Content starts

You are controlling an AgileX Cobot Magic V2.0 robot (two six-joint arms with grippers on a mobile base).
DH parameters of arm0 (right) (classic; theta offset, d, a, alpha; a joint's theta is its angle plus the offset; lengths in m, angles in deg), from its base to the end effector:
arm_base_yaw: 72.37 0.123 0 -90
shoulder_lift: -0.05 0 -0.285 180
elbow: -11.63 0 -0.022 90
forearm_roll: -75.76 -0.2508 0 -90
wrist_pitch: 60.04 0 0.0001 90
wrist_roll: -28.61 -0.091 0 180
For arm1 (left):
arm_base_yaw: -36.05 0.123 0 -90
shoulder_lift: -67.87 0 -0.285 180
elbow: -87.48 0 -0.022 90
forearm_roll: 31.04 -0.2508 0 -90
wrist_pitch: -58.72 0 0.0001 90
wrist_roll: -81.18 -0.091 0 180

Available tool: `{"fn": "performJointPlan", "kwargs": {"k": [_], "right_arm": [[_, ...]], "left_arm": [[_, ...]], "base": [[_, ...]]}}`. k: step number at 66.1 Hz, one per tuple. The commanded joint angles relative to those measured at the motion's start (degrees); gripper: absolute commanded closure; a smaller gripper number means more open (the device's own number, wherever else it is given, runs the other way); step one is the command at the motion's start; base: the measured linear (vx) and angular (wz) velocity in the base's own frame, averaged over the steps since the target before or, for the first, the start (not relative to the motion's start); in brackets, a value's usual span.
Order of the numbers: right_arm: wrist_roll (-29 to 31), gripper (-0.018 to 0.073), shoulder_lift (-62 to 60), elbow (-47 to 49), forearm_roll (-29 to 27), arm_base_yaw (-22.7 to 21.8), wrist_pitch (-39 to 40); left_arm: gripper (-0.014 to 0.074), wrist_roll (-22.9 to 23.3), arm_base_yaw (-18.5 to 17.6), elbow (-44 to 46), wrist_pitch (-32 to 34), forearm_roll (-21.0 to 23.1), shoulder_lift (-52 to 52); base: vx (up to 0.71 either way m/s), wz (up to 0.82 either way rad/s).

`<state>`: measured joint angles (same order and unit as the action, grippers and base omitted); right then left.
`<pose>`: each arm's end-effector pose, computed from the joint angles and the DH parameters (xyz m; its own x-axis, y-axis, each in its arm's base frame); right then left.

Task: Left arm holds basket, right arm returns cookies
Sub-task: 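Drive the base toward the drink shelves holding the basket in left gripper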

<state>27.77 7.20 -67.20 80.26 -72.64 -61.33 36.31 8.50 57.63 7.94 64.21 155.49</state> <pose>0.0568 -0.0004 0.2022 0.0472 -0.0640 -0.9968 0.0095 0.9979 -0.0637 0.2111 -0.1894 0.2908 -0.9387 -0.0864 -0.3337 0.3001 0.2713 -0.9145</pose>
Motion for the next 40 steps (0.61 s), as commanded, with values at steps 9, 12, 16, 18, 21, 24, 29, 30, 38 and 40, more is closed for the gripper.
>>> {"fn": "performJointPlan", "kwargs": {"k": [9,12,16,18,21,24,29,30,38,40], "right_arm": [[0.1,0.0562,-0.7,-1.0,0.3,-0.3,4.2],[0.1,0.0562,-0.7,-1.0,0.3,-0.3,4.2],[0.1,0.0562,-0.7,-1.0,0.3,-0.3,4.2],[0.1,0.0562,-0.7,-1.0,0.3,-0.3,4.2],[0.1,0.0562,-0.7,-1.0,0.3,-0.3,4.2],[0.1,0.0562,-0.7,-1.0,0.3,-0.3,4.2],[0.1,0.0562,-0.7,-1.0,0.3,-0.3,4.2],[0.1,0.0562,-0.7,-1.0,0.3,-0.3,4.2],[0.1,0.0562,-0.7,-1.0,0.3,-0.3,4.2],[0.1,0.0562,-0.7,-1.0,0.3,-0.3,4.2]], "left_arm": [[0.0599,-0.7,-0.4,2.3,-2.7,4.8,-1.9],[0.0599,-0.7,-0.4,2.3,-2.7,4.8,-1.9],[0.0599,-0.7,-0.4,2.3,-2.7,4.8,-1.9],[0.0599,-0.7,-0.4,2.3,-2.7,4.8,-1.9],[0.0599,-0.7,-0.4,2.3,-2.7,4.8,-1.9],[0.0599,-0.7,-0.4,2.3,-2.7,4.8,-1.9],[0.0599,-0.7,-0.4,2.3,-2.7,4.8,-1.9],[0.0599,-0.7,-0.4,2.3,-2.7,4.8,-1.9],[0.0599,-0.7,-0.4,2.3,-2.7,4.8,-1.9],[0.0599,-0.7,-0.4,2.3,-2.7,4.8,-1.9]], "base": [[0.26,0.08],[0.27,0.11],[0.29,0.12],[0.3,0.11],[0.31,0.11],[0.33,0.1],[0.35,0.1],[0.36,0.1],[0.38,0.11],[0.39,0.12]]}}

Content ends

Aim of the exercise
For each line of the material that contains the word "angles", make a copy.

Solution to this problem
DH parameters of arm0 (right) (classic; theta offset, d, a, alpha; a joint's theta is its angle plus the offset; lengths in m, angles in deg), from its base to the end effector:
Available tool: `{"fn": "performJointPlan", "kwargs": {"k": [_], "right_arm": [[_, ...]], "left_arm": [[_, ...]], "base": [[_, ...]]}}`. k: step number at 66.1 Hz, one per tuple. The commanded joint angles relative to those measured at the motion's start (degrees); gripper: absolute commanded closure; a smaller gripper number means more open (the device's own number, wherever else it is given, runs the other way); step one is the command at the motion's start; base: the measured linear (vx) and angular (wz) velocity in the base's own frame, averaged over the steps since the target before or, for the first, the start (not relative to the motion's start); in brackets, a value's usual span.
`<state>`: measured joint angles (same order and unit as the action, grippers and base omitted); right then left.
`<pose>`: each arm's end-effector pose, computed from the joint angles and the DH parameters (xyz m; its own x-axis, y-axis, each in its arm's base frame); right then left.

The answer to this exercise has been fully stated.